Problem statement:
Among the entries below, take the line with "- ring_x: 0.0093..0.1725" and the line with "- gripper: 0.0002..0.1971", and output them and every line between them exactly, with nothing else.

Top of Records provided

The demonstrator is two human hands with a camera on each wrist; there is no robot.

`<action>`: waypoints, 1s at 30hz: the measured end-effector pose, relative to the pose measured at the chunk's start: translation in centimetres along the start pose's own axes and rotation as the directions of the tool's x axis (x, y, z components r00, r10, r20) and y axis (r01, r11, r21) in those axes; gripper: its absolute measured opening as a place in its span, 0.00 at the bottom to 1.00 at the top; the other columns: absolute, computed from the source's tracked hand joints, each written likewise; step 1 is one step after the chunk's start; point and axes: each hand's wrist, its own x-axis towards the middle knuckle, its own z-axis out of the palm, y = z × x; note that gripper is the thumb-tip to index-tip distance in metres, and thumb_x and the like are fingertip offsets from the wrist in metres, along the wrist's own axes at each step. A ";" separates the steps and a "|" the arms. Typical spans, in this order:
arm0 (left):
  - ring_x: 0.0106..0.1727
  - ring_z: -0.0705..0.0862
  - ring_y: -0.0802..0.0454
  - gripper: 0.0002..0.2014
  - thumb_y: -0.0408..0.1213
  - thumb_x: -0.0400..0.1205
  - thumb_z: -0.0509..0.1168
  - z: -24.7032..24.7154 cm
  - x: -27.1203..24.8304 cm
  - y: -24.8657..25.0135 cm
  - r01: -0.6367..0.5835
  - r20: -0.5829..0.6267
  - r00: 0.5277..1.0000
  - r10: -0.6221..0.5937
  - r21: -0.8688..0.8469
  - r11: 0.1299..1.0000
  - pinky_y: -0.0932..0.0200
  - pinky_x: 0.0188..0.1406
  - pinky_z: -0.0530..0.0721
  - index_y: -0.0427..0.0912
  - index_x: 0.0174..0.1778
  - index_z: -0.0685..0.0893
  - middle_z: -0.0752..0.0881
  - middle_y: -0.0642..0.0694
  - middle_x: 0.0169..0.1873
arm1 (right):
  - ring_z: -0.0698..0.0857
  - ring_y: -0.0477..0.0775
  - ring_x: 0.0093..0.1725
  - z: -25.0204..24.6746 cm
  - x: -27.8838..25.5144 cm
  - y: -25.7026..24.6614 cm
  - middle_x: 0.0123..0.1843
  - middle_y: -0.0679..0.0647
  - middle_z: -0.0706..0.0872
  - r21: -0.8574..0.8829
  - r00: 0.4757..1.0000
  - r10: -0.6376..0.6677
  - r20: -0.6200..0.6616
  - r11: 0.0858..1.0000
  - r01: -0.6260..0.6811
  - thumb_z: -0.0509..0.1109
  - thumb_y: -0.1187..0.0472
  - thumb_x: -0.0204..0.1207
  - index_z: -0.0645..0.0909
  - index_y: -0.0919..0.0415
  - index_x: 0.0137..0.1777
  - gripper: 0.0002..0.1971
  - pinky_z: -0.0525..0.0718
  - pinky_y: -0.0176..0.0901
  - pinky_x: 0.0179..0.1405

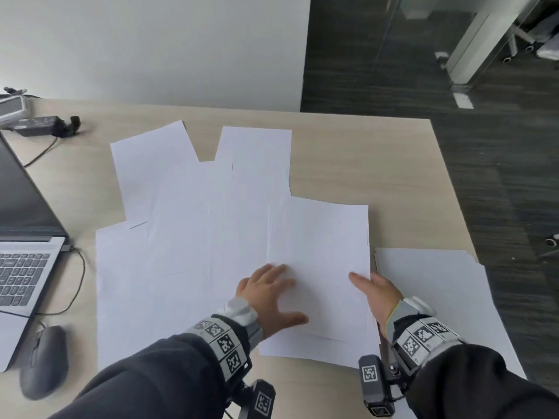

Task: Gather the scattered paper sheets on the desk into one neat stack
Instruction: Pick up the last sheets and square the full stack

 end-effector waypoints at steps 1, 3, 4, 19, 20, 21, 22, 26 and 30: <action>0.89 0.45 0.56 0.40 0.75 0.76 0.60 -0.2 0.2 -0.2 0.027 -0.044 0.999 -0.028 -0.018 0.999 0.44 0.87 0.49 0.65 0.83 0.64 0.51 0.62 0.88 | 0.87 0.68 0.58 0.1 0.4 0.5 0.57 0.63 0.90 -0.040 1.000 -0.017 -0.005 0.999 0.017 0.73 0.56 0.76 0.86 0.58 0.48 0.06 0.81 0.65 0.69; 0.89 0.45 0.54 0.36 0.69 0.81 0.58 -0.9 0.9 -0.9 0.124 -0.147 0.980 -0.132 -0.063 0.990 0.41 0.86 0.51 0.65 0.85 0.60 0.49 0.59 0.89 | 0.88 0.74 0.53 -0.1 1.1 1.4 0.54 0.72 0.88 -0.096 1.000 -0.025 -0.018 0.995 0.023 0.73 0.58 0.68 0.86 0.63 0.49 0.12 0.82 0.72 0.61; 0.89 0.43 0.52 0.36 0.67 0.82 0.58 -1.1 1.5 -1.4 0.187 -0.178 0.964 -0.200 -0.087 0.979 0.40 0.86 0.52 0.64 0.86 0.56 0.46 0.58 0.89 | 0.89 0.73 0.48 -0.3 1.9 2.3 0.55 0.74 0.86 -0.096 0.999 -0.030 -0.012 0.995 0.029 0.72 0.55 0.64 0.85 0.66 0.50 0.17 0.82 0.73 0.60; 0.89 0.43 0.48 0.54 0.78 0.67 0.64 -1.2 2.9 -6.1 0.397 -0.225 0.888 -0.401 -0.062 0.916 0.42 0.86 0.55 0.63 0.86 0.51 0.45 0.55 0.89 | 0.84 0.61 0.46 -2.8 0.4 0.2 0.44 0.55 0.88 0.015 0.984 -0.064 -0.169 0.998 0.067 0.65 0.67 0.79 0.83 0.50 0.46 0.11 0.83 0.55 0.57; 0.89 0.46 0.49 0.50 0.76 0.69 0.65 -1.4 2.8 -6.4 0.389 -0.236 0.887 -0.396 -0.078 0.918 0.42 0.85 0.57 0.63 0.85 0.54 0.48 0.56 0.89 | 0.83 0.61 0.46 -2.8 0.3 0.3 0.43 0.54 0.88 0.016 0.984 -0.066 -0.167 0.997 0.070 0.65 0.67 0.80 0.83 0.50 0.47 0.10 0.83 0.54 0.56; 0.89 0.48 0.50 0.47 0.73 0.71 0.66 -1.7 2.7 -6.6 0.386 -0.234 0.887 -0.399 -0.100 0.917 0.42 0.85 0.57 0.62 0.85 0.57 0.50 0.58 0.89 | 0.84 0.61 0.46 -2.8 0.4 0.5 0.43 0.53 0.88 0.021 0.983 -0.068 -0.168 0.997 0.072 0.65 0.67 0.80 0.83 0.51 0.49 0.10 0.83 0.54 0.57; 0.89 0.50 0.51 0.44 0.70 0.75 0.66 -2.0 2.6 -6.9 0.382 -0.229 0.887 -0.401 -0.123 0.916 0.43 0.86 0.57 0.60 0.85 0.60 0.52 0.59 0.88 | 0.84 0.61 0.47 -2.8 0.2 0.6 0.44 0.52 0.88 0.018 0.983 -0.070 -0.170 0.997 0.074 0.65 0.67 0.80 0.83 0.53 0.52 0.10 0.83 0.55 0.58; 0.84 0.66 0.50 0.37 0.65 0.79 0.66 -2.7 2.1 -7.0 0.311 -0.288 0.878 -0.382 -0.264 0.913 0.47 0.83 0.65 0.52 0.82 0.72 0.71 0.53 0.83 | 0.84 0.57 0.45 -2.9 -0.1 1.0 0.45 0.49 0.88 0.049 0.986 -0.071 -0.152 0.996 0.080 0.63 0.70 0.81 0.82 0.56 0.58 0.12 0.81 0.50 0.53; 0.82 0.70 0.52 0.36 0.64 0.77 0.70 -2.5 1.2 -3.8 0.170 -0.340 0.896 -0.284 -0.329 0.929 0.50 0.83 0.66 0.52 0.80 0.75 0.75 0.54 0.80 | 0.86 0.59 0.47 -2.9 -0.4 1.7 0.46 0.50 0.89 0.075 0.991 -0.062 -0.120 0.995 0.071 0.62 0.72 0.81 0.83 0.58 0.58 0.13 0.83 0.56 0.61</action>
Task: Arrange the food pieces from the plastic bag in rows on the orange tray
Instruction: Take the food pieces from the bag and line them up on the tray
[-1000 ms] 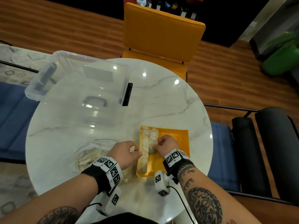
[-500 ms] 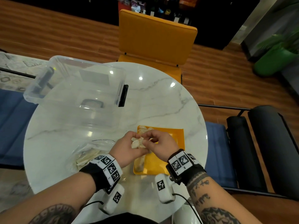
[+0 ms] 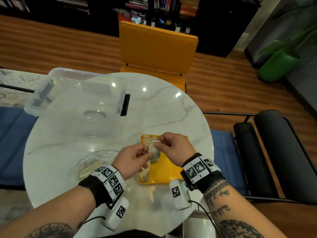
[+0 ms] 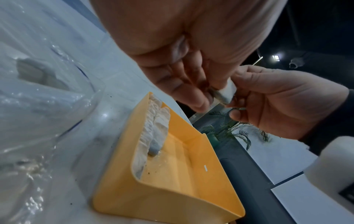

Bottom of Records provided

Answer space:
  - ring_x: 0.0093..0.1725
  - z: -25.0204..24.6746 cm
  - x: -27.8838..25.5144 cm
  - y: -25.7026..24.6614 cm
  - middle_x: 0.0123..0.1843
  - middle_y: -0.0679..0.0647
  - middle_z: -0.0706..0.0872
  - r21: -0.8574..0.8829
  - r00: 0.4757..1.0000
  - r10: -0.6376..0.6677
  - r20: -0.6200..0.6616
  - r11: 0.0858..1.0000
  - r01: -0.6260..0.6811
  - thumb_z: -0.0509..0.1109
  - thumb_y: -0.1187..0.0472
  - thumb_x: -0.0204..0.1207
  - index_z: -0.0645..0.0909
  - index_y: -0.0919..0.0415
  - index_x: 0.0137..0.1777
  - gripper: 0.0002..0.1971

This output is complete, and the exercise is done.